> Instructions to follow: Please find all lines containing "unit" in the listing below and copy them.

> Task material:
:::

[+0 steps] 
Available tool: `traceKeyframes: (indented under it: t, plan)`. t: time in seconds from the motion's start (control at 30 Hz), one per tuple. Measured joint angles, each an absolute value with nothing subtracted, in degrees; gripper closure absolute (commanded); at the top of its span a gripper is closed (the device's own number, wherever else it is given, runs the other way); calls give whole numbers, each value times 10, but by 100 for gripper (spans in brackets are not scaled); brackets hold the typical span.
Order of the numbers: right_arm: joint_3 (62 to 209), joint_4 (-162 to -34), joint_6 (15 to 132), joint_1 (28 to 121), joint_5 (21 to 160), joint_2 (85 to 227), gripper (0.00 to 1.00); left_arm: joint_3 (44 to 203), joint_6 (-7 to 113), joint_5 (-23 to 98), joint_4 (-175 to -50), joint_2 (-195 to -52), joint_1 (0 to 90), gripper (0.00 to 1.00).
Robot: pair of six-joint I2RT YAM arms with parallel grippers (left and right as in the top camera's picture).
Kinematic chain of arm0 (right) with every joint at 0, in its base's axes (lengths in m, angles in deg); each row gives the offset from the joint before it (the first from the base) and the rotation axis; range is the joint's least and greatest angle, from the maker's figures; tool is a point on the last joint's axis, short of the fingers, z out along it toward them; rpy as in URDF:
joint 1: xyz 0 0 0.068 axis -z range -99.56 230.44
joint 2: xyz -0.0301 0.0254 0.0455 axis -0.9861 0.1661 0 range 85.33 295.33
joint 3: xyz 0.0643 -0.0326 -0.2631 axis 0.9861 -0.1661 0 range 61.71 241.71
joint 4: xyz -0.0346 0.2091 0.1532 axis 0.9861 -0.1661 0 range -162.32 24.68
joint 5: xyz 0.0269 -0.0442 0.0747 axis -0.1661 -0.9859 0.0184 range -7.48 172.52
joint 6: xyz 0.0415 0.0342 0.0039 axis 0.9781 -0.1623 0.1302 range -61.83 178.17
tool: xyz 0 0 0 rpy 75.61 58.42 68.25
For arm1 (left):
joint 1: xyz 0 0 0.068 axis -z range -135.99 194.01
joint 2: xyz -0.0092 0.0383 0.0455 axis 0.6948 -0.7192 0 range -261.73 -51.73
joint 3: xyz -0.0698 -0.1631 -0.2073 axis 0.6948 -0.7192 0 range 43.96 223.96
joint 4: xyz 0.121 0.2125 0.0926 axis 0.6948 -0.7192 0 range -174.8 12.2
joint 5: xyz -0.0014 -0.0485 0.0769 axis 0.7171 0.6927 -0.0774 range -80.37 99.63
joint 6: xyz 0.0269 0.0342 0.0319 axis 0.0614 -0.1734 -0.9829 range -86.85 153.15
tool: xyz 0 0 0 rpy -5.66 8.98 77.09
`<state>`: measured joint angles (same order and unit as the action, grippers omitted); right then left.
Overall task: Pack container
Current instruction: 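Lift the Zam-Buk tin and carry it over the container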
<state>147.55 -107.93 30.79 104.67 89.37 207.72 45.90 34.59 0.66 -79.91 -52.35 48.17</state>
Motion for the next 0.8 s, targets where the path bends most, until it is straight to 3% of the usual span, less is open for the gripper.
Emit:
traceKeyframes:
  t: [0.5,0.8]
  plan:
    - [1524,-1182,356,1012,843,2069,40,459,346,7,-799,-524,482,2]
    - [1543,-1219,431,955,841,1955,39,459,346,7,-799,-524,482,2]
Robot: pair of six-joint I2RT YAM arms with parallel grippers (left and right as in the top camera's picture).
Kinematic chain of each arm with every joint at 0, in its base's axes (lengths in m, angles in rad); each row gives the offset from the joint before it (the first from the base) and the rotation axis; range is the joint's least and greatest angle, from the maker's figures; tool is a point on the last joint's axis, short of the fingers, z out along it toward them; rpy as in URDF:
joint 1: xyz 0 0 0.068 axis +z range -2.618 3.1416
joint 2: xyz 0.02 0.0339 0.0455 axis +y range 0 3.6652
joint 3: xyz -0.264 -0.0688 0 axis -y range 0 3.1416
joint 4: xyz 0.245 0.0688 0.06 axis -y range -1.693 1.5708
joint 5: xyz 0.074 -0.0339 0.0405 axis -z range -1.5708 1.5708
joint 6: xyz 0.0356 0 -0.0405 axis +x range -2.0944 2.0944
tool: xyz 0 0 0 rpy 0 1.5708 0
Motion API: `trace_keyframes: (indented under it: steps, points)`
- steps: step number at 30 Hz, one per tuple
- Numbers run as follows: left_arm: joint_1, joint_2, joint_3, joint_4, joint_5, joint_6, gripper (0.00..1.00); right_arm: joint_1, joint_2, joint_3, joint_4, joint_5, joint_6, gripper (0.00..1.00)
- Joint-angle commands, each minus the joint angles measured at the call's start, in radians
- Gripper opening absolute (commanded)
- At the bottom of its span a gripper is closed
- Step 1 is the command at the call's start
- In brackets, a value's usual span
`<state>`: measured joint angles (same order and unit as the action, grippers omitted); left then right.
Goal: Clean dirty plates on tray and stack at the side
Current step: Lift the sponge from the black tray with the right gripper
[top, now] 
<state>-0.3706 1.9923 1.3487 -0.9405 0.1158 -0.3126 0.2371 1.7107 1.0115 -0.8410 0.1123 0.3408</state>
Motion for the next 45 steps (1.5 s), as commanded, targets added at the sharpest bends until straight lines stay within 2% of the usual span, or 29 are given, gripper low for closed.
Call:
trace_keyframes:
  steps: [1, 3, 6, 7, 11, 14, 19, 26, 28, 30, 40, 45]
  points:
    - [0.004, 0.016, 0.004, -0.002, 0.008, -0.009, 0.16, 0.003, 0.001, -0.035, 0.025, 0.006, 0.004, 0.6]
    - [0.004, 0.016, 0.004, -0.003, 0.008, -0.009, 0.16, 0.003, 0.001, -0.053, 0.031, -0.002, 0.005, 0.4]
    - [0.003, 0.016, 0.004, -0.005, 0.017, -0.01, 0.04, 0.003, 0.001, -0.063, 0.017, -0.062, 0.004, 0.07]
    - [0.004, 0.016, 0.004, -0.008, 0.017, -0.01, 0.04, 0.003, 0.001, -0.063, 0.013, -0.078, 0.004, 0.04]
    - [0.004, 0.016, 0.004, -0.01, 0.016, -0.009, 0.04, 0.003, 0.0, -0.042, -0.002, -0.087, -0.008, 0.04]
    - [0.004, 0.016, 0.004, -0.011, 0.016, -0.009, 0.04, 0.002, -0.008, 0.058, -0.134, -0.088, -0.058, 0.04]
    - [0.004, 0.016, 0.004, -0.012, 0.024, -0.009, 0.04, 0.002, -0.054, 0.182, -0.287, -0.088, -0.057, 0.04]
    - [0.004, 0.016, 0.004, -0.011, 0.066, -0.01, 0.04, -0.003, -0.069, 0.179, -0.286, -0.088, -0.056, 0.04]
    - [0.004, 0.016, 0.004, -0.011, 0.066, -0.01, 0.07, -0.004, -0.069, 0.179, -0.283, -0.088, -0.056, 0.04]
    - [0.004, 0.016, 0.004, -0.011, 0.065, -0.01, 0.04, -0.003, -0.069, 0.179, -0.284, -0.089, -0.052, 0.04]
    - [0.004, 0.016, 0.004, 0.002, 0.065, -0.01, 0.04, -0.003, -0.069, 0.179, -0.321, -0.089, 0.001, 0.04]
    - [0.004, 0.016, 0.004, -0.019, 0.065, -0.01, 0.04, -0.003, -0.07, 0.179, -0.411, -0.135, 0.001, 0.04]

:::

> Response box:
`<state>`: measured joint angles (same order and unit as the action, grippers omitted); right then left.
`<state>`: measured joint angles (same order and unit as the action, grippers omitted); left then right.

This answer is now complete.